Very tantalizing indeed!


----------



## DrLeslieEe (Apr 28, 2021)

Finally, she has arrived!! 

Very bright canary yellow.

Small and cute at 1.5 cm NS. Maybe still establishing?


----------



## Ozpaph (Apr 29, 2021)

that's a little gem


----------



## monocotman (Apr 29, 2021)

Stunning! 
David


----------



## NYEric (Apr 29, 2021)

Holy smoke! How did my camera get into Canada!? 
Nice, thanks for sharing.


----------



## NEslipper (Apr 29, 2021)

Beautiful! I am going to show mine your photos, perhaps I can shame it into blooming. Congrats on that bright touch of sunshine!


----------



## orchidmouse (Apr 29, 2021)

BRAVO!!


----------



## dodidoki (Apr 30, 2021)

Just brilliant!!!can i ask about source?


----------



## DrLeslieEe (Apr 30, 2021)

dodidoki said:


> Just brilliant!!!can i ask about source?
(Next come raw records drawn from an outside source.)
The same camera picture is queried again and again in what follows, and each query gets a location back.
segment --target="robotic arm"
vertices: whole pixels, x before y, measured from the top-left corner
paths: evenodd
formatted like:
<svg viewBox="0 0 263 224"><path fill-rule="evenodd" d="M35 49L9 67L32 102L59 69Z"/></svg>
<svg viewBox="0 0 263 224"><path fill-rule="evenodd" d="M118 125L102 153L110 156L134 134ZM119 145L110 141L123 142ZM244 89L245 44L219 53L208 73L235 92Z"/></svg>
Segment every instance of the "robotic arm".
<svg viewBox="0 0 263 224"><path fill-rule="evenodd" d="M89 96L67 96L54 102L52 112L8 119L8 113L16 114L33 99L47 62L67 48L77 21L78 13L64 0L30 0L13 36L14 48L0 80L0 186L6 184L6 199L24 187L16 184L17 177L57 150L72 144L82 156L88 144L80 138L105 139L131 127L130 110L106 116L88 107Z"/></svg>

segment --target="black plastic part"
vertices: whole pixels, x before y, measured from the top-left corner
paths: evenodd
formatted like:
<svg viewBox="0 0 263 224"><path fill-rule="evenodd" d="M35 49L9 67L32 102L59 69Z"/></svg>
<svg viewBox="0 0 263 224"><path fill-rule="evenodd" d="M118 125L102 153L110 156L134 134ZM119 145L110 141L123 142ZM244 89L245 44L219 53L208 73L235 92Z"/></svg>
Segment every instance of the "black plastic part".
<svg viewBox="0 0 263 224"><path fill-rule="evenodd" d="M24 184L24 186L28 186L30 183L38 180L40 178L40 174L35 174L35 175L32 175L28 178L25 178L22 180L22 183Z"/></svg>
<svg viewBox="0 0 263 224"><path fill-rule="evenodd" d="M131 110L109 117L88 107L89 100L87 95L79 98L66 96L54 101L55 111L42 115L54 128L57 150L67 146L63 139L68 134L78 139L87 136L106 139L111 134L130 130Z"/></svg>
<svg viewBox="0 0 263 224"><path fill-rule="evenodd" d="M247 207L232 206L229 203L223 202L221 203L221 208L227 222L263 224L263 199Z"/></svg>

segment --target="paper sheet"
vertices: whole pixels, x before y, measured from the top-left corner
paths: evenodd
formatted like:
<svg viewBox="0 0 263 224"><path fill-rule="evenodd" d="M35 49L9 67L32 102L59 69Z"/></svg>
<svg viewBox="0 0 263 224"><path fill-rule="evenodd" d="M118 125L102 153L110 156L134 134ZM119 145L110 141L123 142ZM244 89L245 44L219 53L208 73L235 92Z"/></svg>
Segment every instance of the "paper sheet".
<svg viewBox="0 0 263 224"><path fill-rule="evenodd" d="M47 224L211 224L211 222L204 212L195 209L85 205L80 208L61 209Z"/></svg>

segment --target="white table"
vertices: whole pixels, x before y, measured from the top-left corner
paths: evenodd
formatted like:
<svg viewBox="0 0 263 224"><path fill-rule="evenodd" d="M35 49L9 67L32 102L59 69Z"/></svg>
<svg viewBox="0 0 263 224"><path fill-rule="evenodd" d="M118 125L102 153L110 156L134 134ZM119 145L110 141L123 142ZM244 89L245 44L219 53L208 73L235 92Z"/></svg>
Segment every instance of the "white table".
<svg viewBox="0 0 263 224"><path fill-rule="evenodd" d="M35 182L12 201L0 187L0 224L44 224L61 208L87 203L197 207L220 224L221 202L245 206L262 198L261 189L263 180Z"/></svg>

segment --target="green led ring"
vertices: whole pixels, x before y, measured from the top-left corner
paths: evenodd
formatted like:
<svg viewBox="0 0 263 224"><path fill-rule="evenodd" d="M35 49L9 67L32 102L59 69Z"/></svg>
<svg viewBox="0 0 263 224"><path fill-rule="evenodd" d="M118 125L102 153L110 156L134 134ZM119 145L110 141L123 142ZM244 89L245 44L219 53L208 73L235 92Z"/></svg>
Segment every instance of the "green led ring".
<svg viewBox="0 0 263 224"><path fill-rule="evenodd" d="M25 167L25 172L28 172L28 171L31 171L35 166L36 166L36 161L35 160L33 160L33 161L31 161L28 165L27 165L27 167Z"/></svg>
Yes I got from Brazil from a great nursery Orquidário Americana. They export all over the world. Ask for Heloisa.


----------



## abax (May 1, 2021)

So beautifully petite and delicate. I love the bright orange ones, but this is very special. Congratulations!


----------



## Guldal (May 2, 2021)

Lovely, Leslie! What is the cross?


----------



## DrLeslieEe (May 3, 2021)

Great to have you back Jens.

I don’t see parentage but will inquire from my source.


----------



## DrLeslieEe (Sep 29, 2022)

It’s budding again after a long year’s rest lol.

Will post again when fully open. One more flower than last year. Bonus!


----------



## LadySlipper (Sep 29, 2022)

So beautiful!


----------



## abax (Sep 29, 2022)

I love seeing mounted orchids! I'm looking for a smallish walker to establish on a mount. I can find five or so growths,
but a two growth plant will best fit on the cork mount I want to use. I want the plant to be well established before
it attempts to bloom.


----------



## DrLeslieEe (Sep 30, 2022)

abax said:


> I love seeing mounted orchids! I'm looking for a smallish walker to establish on a mount. I can find five or so growths,
> but a two growth plant will best fit on the cork mount I want to use. I want the plant to be well established before
> it attempts to bloom.


Walkerianas do have long rhizomes so expect about 2 inch between the bulbs (except the 1 inch flowering growths).


----------



## DrLeslieEe (Sep 30, 2022)

Guldal said:


> Lovely, Leslie! What is the cross?


Just found out it was a collected plant from a while ago.


----------